Every matrix B formed by m linearly independent column of A is an ordered basis of the system.
Columns forming B are called basic, the other non-basic.
Variables corresponding to the columns of B are called basic, the other non-basic.
By extension, we call a basis the ordered list of basic variables or their indices.
It is denoted by beta example (2,4)
what is a basic solution corresponding to base B.
The particular solution obtained by fixing non-basic variables xN to 0 is called a basic solution corresponding to base B.
It is given by: xB = B−1b and xN = 0
Basic Solution of a Standard LP
AxD + IxE = b
xD , xE ≥ 0
If we choose the initial base B0 = I formed by the slack variables, then the basic solution is given by
xB = xE = b and xN = xD = 0 (xn = non basic decision variable)
Basic Solution of a Standard LP : why the basic solution lies at the intersection of the n
hyperplans corresponding to the non-basic variables ?
Consequence: for a problem with two decision variables, the basic solutions correspond to the intersections of the straight lines defined
by the constraints, including non-negativity constraints.

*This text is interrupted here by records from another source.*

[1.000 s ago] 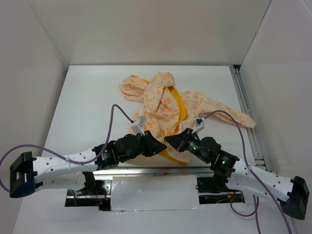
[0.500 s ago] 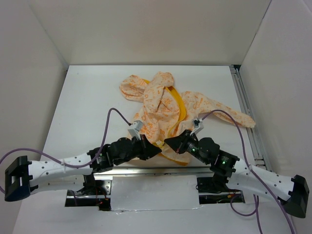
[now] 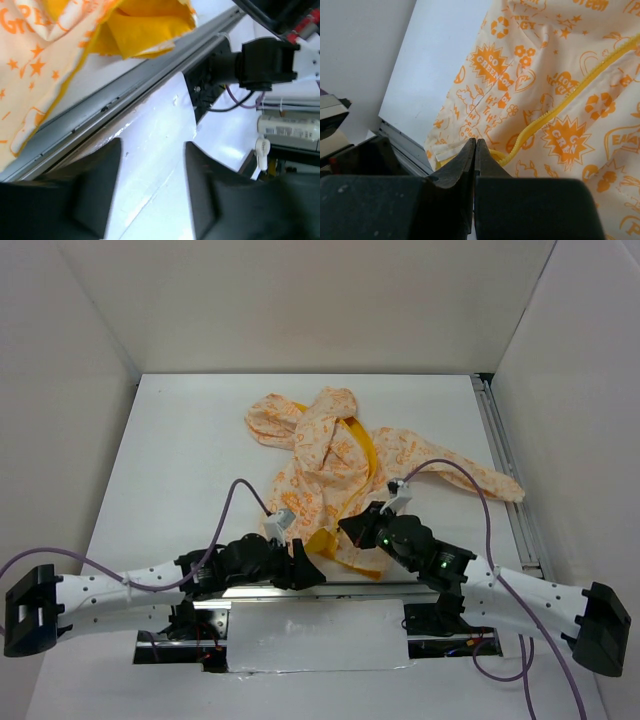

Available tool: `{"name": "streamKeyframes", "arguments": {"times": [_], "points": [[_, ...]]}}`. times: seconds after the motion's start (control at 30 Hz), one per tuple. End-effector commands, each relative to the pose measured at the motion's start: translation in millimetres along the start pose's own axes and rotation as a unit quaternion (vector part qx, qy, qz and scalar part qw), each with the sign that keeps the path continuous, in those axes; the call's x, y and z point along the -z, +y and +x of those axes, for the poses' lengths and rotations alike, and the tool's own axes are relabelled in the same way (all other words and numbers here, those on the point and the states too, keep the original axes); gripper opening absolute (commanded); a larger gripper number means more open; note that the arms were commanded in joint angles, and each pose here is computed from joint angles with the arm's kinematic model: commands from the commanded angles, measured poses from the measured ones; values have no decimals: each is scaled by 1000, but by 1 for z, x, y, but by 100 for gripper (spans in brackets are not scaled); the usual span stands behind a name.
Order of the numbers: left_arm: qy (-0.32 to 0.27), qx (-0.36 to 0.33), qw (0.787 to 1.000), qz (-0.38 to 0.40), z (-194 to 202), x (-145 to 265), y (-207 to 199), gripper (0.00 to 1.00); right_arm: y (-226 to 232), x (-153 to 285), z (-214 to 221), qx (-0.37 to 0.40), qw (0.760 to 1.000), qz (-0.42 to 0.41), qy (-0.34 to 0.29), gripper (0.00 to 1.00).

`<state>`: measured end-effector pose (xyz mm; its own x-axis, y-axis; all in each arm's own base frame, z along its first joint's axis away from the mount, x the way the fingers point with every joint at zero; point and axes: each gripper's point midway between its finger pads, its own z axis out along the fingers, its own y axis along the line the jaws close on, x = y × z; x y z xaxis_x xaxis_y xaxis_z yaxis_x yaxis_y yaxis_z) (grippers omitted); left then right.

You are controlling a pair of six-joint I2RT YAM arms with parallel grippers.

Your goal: Zip up the jacket

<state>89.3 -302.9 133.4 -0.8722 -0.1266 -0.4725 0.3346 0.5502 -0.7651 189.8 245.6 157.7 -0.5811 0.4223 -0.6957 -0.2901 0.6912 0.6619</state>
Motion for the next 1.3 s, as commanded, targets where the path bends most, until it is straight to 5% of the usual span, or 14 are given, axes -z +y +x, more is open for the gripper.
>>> {"name": "streamKeyframes", "arguments": {"times": [0.0,0.23,0.5,1.27], "points": [[3,21,1000,-5,-7,0,-14,69,22,3,-22,2,999,-40,-36,0],[-82,37,996,29,-44,1,-36,71,30,10,-15,-8,997,-69,-18,0],[-168,88,982,-19,-90,0,-45,71,38,12,-9,-9,996,-94,-2,0],[-172,184,966,-67,-90,-12,-31,57,45,15,-14,-41,993,-114,-17,0]]}}
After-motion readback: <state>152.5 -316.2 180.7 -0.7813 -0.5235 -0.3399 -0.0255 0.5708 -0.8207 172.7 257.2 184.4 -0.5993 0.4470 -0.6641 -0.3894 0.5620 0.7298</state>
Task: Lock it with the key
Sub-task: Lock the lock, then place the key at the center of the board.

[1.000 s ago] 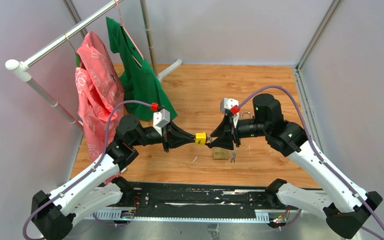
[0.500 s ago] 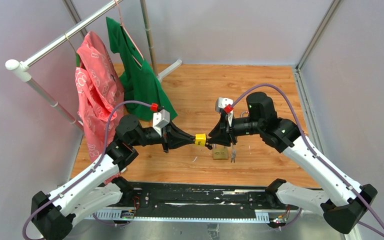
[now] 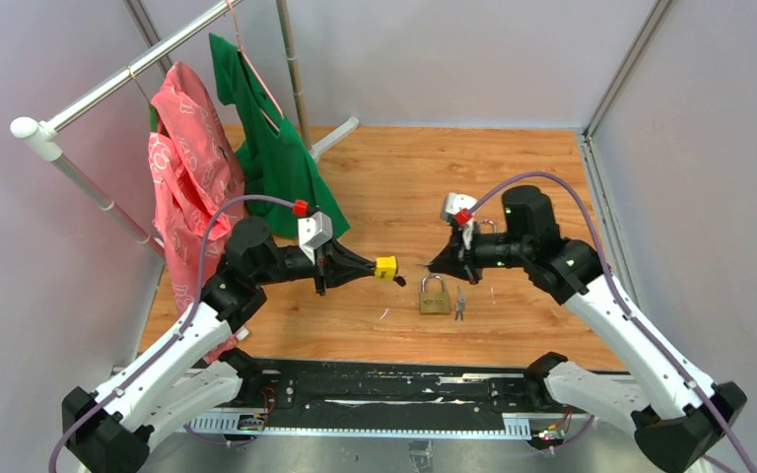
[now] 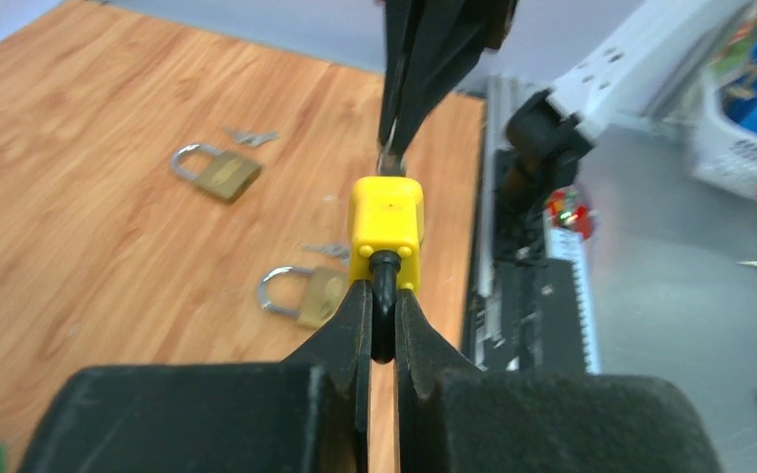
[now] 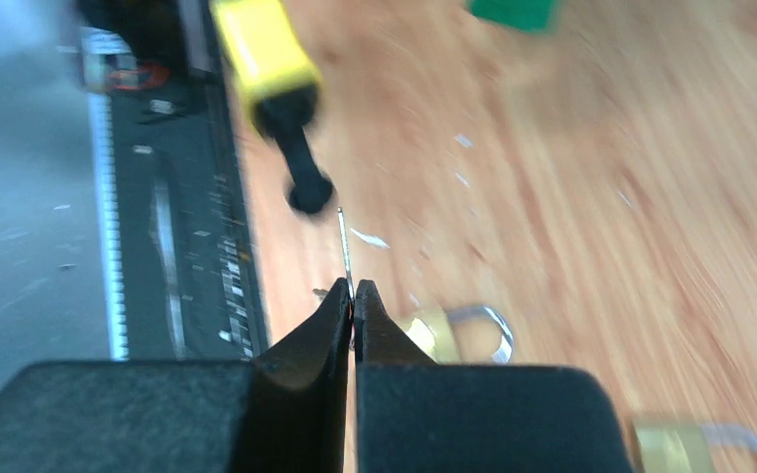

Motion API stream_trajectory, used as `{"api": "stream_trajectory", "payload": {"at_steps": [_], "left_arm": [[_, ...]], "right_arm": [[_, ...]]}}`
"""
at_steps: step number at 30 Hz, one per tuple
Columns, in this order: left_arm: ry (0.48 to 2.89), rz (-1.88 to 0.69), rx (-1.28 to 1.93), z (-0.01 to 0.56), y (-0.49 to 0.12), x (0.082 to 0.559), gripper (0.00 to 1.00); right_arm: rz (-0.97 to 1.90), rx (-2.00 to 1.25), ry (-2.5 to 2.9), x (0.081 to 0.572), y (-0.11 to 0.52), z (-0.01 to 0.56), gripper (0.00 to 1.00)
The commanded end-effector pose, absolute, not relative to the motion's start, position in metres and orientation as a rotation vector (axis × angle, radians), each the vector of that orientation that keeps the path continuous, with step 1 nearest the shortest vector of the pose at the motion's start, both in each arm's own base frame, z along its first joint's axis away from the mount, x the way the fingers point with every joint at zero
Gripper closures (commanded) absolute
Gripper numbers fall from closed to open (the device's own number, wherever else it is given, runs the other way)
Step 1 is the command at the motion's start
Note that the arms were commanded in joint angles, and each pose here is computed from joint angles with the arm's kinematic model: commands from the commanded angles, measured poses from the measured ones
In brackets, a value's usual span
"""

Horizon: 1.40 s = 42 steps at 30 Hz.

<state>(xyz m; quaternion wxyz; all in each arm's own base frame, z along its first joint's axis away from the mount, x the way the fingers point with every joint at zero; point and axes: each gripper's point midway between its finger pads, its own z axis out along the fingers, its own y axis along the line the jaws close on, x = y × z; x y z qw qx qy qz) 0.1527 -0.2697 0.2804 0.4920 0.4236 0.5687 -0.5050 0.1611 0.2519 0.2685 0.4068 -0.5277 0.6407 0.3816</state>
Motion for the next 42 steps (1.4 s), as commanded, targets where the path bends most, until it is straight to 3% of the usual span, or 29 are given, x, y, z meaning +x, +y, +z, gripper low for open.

For any basis B, its basic solution is obtained by fixing the n non-basic variables to 0
If the ith slack variable (xn+i ) is fixed to 0, then the solutions lie in the following hyperlan:
ai1x1 + . . . + ainxn = bi
If the jth decision variable is fixed to 0, the solutions lie in the following hyperplan:
xj = 0
Consequently, the basic solution lies at the intersection of the n hyperplans corresponding to the non-basic variables.
what is a pivoting matrix ?
Pivoting corresponds to premultiplying the matrix (A | b) by a pivoting matrix. It differs from the identity matrix by only 1 column.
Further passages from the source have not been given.